OpenDNS offers DNS resolution for consumers and businesses as an alternative to using their Internet service provider's DNS servers. By placing company servers in strategic locations and employing a large cache of the domain names, OpenDNS usually processes queries much more quickly,[1] thereby increasing page retrieval speed. DNS query results are sometimes cached by the local operating system and/or applications, so this speed increase may not be noticeable with every request, but only with requests that are not stored in a local cache.

Other features include a phishing filter, domain blocking and typo correction (for example, typing "wikipedia.og" instead of "wikipedia.org"). By collecting a list of malicious sites, OpenDNS blocks access to these sites when a user tries to access them through their service. OpenDNS also launched PhishTank, where users around the world can submit and review suspected phishing sites.

File:OpenDNS-Blocked-page.PNG
A screenshot of a 'phishing blocked' page

OpenDNS is not open source software, but instead refers to the DNS concept of being open, where queries from any source are accepted.

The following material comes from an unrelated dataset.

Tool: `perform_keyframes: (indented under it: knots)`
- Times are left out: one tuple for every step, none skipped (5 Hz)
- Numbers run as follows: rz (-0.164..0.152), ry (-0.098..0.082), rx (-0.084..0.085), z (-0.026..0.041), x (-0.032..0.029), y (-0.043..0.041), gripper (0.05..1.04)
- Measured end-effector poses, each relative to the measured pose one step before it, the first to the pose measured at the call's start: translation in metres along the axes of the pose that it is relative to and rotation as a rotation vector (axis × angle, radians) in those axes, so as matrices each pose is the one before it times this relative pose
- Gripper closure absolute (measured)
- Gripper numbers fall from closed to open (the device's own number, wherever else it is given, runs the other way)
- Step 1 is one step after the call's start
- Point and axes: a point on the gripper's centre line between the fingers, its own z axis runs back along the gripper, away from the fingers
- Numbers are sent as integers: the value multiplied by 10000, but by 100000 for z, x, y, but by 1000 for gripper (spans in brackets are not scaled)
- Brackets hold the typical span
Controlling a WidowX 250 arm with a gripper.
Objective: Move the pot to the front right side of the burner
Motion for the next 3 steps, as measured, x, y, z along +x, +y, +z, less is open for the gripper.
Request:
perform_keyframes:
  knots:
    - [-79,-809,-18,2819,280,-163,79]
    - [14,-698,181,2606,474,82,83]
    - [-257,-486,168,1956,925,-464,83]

OpenDNS earns a portion of its revenue by resolving a domain name to an OpenDNS server when the name is not otherwise defined in DNS. This has the effect that if a user types a nonexistent name in a URL in a web browser, the user sees an OpenDNS search page. Advertisers pay OpenDNS to have advertisements for their sites on this page. While this behavior is similar to VeriSign's previous Site Finder or the redirects many ISP's are placing on their own DNS servers, OpenDNS states that it is not the same, as OpenDNS is purely an opt-in service (compared to Site Finder's effect on the entire Internet, as VeriSign is an authoritative registry operator)[2] and that the advertising revenue pays for the customized DNS service.[3] Note that web browsers are not the only users of DNS resolution service and for any other user, this way of resolving names is at best useless, and may be worse than replying that the name does not exist, as is normal.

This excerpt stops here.